About this exercise:
From the data, return each line holding the word "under".

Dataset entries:
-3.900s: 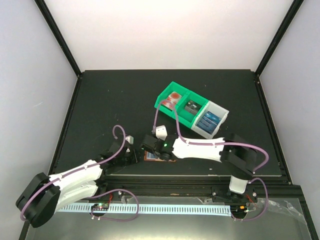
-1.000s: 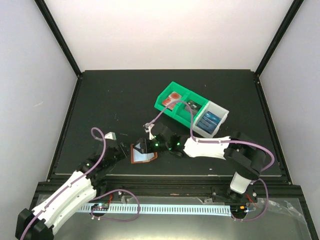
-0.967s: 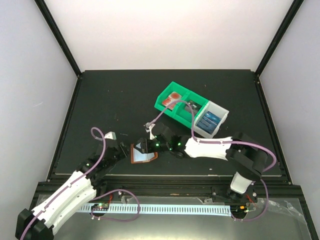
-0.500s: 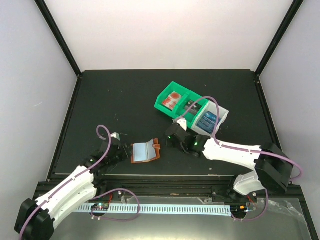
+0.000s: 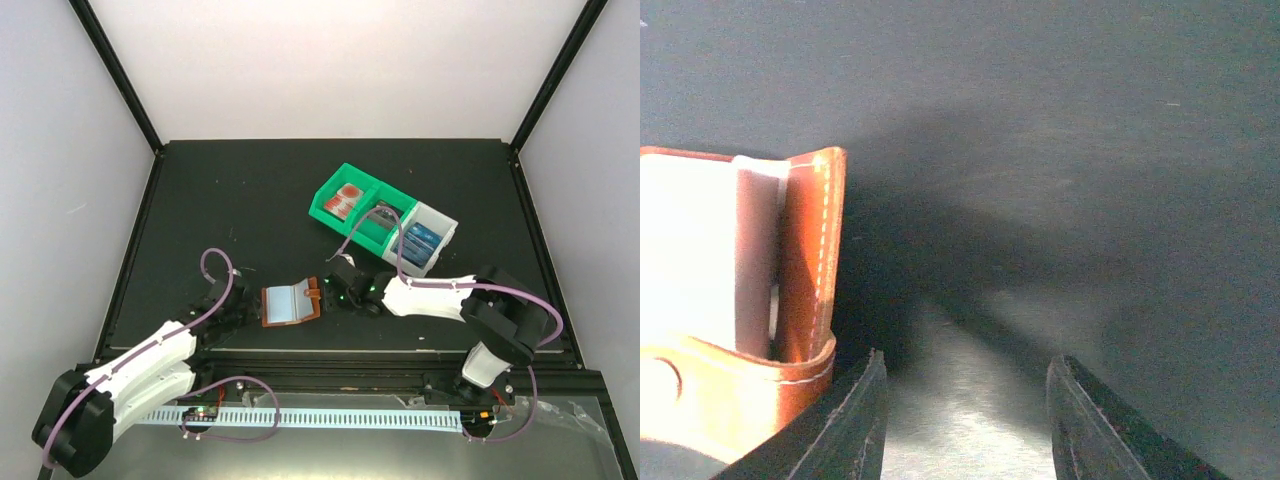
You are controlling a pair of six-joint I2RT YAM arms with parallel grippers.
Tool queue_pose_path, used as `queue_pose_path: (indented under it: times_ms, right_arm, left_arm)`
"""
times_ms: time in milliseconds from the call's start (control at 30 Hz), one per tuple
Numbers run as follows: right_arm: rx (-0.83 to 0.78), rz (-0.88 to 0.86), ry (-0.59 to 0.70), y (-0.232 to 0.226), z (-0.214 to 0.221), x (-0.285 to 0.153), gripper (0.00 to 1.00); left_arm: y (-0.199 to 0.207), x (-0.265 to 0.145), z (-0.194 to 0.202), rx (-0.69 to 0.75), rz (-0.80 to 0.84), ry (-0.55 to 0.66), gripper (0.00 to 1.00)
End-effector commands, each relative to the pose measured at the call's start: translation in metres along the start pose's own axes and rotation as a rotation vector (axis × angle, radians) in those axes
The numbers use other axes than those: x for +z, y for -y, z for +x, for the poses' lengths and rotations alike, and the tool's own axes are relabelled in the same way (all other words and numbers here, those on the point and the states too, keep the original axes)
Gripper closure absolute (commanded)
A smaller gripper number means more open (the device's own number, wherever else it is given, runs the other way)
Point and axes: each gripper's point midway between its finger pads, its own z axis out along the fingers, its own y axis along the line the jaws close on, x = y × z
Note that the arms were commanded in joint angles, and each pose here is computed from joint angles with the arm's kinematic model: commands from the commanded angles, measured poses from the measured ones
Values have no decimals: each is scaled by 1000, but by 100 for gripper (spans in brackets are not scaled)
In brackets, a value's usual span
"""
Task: Put the credit cards into the card holder
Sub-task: Close the card holder at the center of the board.
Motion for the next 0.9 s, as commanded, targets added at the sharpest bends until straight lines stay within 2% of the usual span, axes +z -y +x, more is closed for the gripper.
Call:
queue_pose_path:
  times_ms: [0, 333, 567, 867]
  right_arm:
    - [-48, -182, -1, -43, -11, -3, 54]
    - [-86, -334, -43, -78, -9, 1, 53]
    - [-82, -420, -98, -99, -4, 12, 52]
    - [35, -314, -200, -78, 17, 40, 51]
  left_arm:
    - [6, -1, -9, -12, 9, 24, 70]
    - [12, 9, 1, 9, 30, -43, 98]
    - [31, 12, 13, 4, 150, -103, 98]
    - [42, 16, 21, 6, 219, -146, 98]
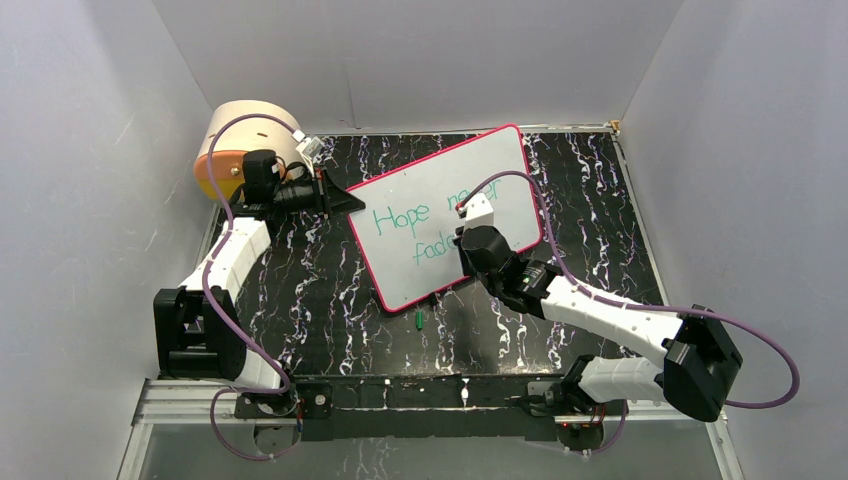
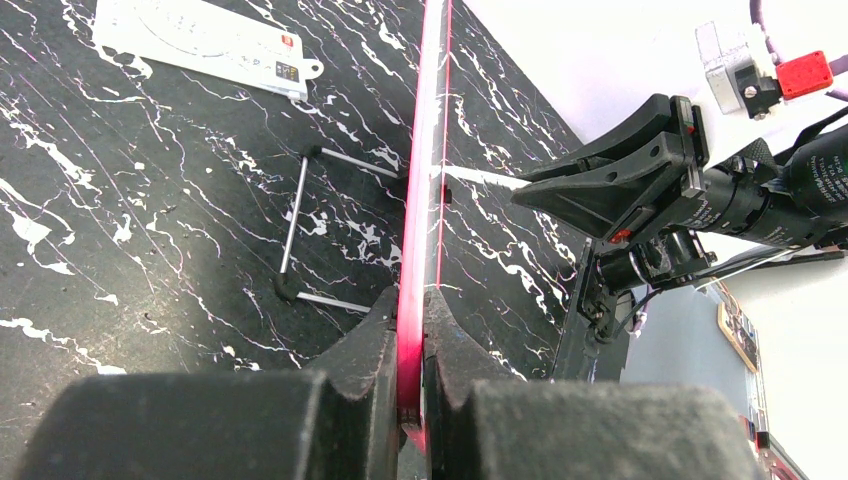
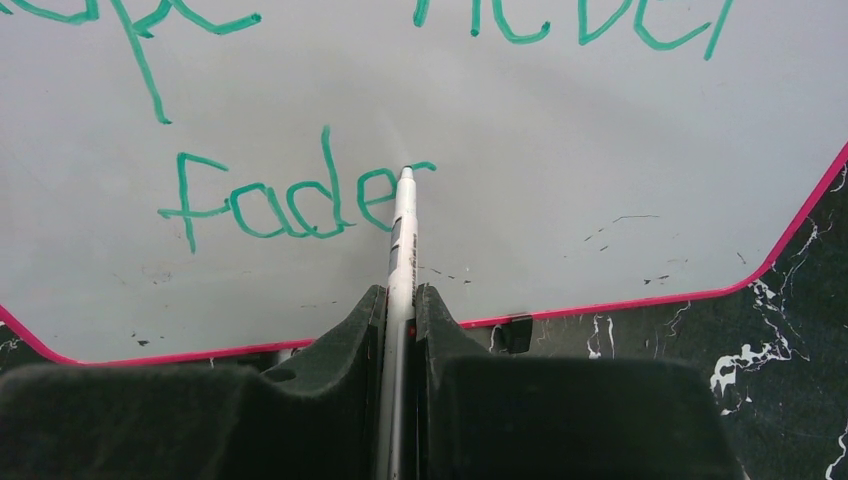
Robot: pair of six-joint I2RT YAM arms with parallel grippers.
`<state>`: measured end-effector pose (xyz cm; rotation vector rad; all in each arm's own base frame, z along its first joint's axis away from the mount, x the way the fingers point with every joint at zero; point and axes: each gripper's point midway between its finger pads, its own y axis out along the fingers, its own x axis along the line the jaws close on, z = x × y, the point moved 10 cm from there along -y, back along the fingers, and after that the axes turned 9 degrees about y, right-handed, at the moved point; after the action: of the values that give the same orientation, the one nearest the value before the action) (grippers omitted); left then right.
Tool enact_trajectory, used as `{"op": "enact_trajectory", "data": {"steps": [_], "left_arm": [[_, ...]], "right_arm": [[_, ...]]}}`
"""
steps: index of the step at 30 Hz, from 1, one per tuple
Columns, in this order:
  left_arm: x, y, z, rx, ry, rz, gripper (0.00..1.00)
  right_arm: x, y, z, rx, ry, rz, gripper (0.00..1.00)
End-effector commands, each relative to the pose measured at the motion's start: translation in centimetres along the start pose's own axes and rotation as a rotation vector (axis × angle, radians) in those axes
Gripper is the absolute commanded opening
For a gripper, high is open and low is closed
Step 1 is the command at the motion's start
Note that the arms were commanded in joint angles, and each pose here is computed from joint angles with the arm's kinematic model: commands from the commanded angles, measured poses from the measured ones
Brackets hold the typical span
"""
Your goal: Write a sentence on the whiteboard
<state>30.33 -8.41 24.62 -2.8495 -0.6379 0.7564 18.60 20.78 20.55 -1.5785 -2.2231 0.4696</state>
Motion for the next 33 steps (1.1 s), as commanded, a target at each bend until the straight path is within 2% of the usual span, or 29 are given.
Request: {"op": "enact_trajectory", "data": {"steps": [1, 17, 33], "left_arm": [[1.8, 1.4, 3.8, 0.131, -0.033, -0.146, 0.00], [1.8, 1.4, 3.8, 0.132, -0.033, -0.148, 0.00], [1.8, 1.4, 3.8, 0.134, -0.033, -0.146, 0.00]], "right_arm": [[-0.1, 0.0, 0.6, 0.023, 0.003, -0.017, 0.00], [-1.2, -0.3, 1.0, 0.027, -0.001, 0.083, 0.00], [-0.3, 0.0, 1.6, 0.082, 0.005, -0.006, 0.00]]}}
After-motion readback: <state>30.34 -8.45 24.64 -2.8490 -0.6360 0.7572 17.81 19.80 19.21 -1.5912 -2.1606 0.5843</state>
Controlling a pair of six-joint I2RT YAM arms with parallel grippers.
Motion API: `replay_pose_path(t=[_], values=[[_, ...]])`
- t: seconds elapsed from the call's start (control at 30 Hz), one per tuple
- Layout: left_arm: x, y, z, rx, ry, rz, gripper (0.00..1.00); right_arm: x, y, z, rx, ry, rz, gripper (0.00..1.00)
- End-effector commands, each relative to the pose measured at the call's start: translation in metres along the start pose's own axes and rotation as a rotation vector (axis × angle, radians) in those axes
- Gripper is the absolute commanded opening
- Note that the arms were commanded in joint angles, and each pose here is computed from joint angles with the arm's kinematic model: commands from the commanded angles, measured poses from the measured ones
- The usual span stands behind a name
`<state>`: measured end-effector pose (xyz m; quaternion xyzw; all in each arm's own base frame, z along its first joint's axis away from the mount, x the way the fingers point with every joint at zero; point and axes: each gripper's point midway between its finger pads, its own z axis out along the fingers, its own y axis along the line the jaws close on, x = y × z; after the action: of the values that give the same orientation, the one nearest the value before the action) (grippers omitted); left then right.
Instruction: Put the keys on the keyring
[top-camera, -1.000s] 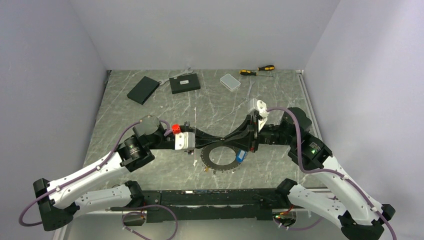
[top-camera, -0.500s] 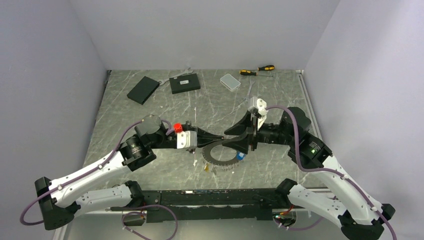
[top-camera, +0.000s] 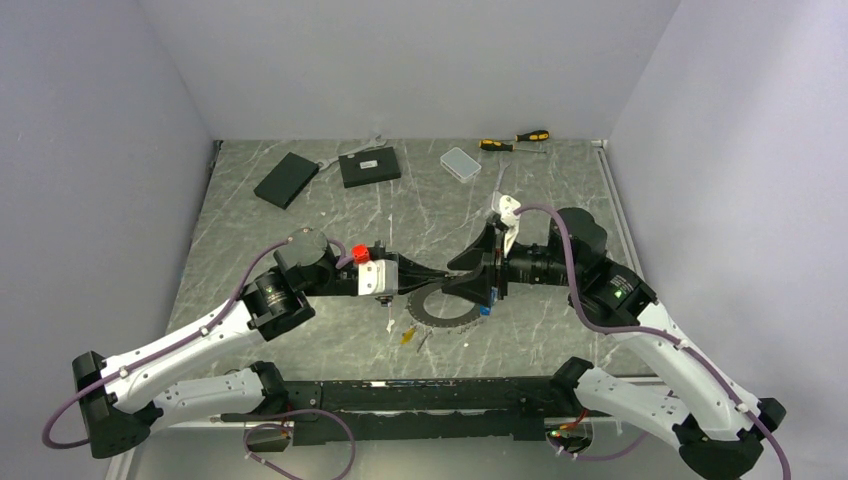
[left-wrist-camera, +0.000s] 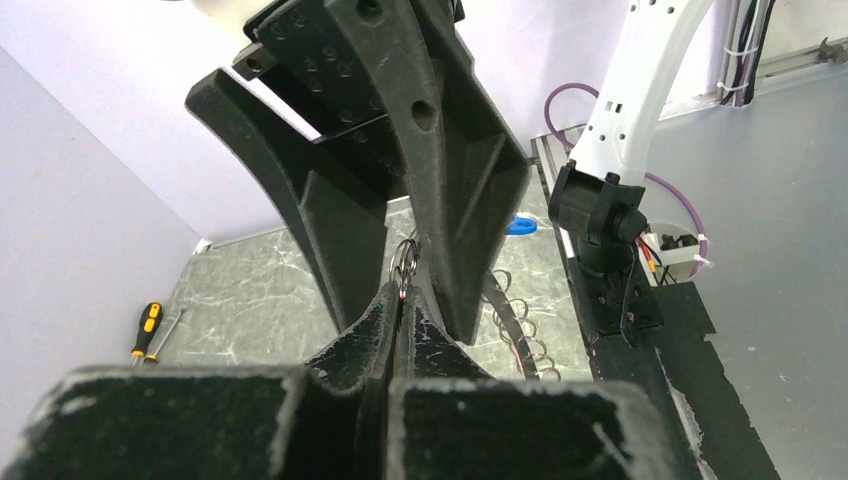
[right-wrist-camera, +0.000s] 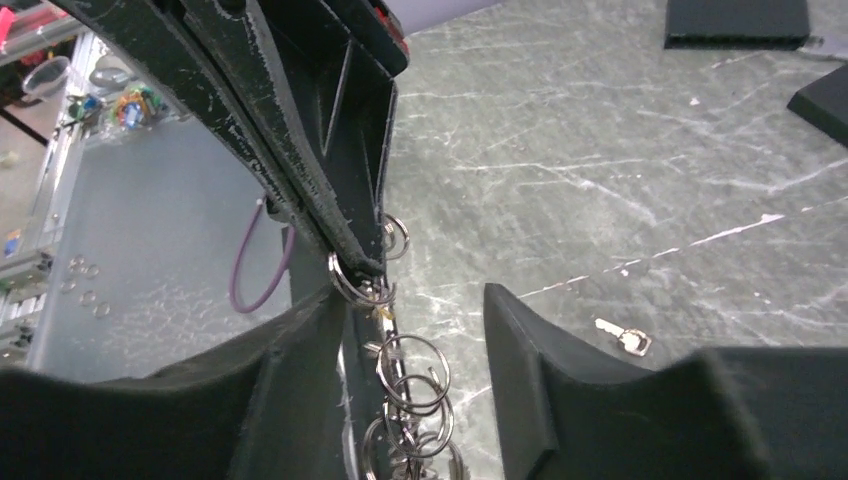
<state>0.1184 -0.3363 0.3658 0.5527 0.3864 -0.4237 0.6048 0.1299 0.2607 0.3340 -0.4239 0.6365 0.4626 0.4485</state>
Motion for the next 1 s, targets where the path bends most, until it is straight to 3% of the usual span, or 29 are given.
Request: replay_pose_path(t=[0.0, 0.17, 0.2, 0.4, 0.43, 0.53, 0.7, 0.8, 0.97], values=[[-0.028, 0.007, 0.000, -0.019, -0.073, 0.039, 0.00, -0.022, 0.008, -0.007, -0.013, -0.067, -0.073, 0.45], [-0.026, 0.007, 0.000, -0.021, -0.072, 0.033, 0.00, -0.029, 0.014, -0.009, -0.040, -0.103, -0.103, 0.03], [-0.026, 0.007, 0.000, -0.021, -0.073, 0.032, 0.00, -0.031, 0.015, -0.009, -0.044, -0.110, -0.107, 0.00], [-0.020, 0.006, 0.000, -0.020, -0.053, 0.018, 0.00, -0.030, 0.025, -0.014, -0.086, -0.113, -0.139, 0.00], [-0.018, 0.005, 0.000, -0.016, -0.045, 0.014, 0.04, -0.030, 0.024, -0.014, -0.077, -0.111, -0.144, 0.00], [-0.013, 0.002, -0.001, 0.000, -0.019, 0.008, 0.31, -0.031, 0.021, -0.017, -0.050, -0.102, -0.153, 0.00], [-0.002, -0.005, -0.004, 0.046, 0.059, 0.014, 0.56, -0.027, 0.014, -0.018, -0.013, -0.076, -0.153, 0.00], [0.001, -0.004, -0.006, 0.057, 0.105, 0.017, 0.58, -0.021, 0.007, -0.016, 0.012, -0.046, -0.148, 0.00], [-0.004, 0.005, -0.006, 0.056, 0.162, 0.052, 0.54, -0.004, -0.007, -0.013, 0.063, 0.046, -0.118, 0.00]])
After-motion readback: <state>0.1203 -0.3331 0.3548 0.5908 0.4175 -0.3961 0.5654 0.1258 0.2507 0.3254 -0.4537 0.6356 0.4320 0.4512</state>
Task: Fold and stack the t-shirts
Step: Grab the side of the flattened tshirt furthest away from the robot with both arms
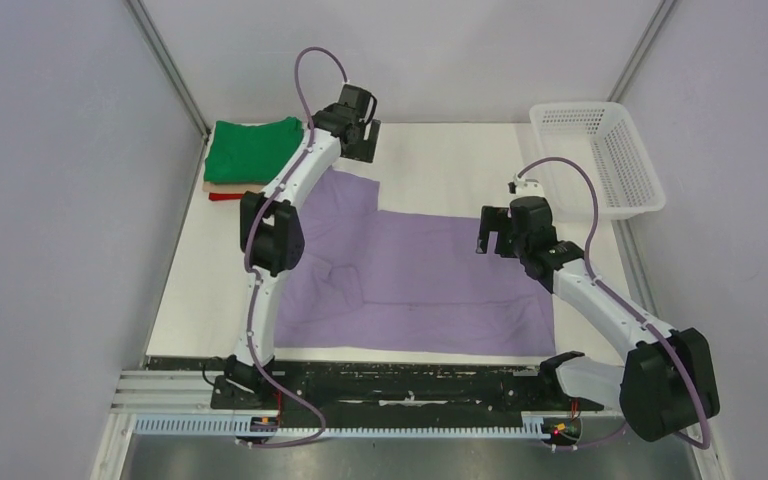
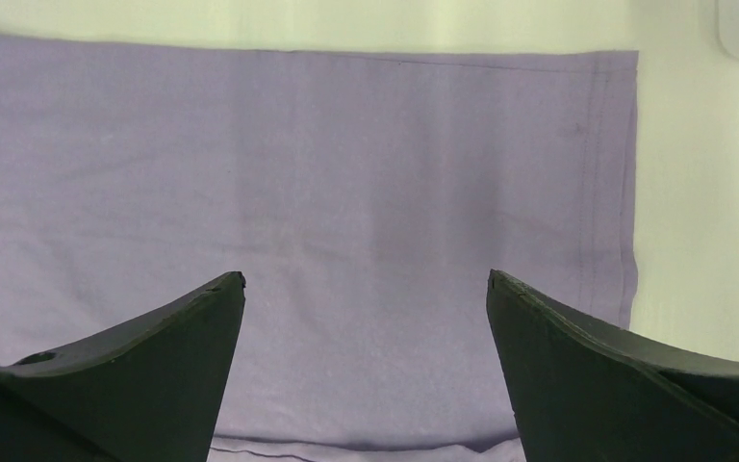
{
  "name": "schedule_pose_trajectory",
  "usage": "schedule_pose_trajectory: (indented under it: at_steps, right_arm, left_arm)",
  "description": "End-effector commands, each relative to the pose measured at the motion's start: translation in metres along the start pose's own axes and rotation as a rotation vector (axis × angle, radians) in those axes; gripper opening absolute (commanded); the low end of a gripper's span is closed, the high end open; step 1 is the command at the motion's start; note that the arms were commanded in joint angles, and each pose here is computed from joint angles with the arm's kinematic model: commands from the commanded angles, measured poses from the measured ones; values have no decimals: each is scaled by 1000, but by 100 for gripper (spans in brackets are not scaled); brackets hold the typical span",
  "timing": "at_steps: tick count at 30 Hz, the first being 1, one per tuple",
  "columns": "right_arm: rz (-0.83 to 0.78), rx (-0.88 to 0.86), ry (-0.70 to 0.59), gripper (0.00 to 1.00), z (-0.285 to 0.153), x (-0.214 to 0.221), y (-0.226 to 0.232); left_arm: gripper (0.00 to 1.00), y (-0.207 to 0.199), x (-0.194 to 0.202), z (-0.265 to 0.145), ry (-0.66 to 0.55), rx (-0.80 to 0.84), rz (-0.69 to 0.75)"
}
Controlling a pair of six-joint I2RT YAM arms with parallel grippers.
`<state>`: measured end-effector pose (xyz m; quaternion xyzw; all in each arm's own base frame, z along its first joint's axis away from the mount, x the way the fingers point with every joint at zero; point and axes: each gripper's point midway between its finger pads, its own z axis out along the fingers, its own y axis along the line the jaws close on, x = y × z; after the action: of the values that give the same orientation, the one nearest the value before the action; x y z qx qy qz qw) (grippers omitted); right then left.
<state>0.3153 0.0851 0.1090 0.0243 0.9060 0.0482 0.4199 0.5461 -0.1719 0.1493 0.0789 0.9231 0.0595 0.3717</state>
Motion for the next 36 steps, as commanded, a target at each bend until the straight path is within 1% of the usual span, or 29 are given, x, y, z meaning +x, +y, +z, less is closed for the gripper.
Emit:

Finished task:
Tool queue_pose_path, used as `queue_pose_path: (indented under it: times_ms, right_arm, left_arm)`
  "usage": "schedule_pose_trajectory: (indented under it: at_steps, right_arm, left_arm)",

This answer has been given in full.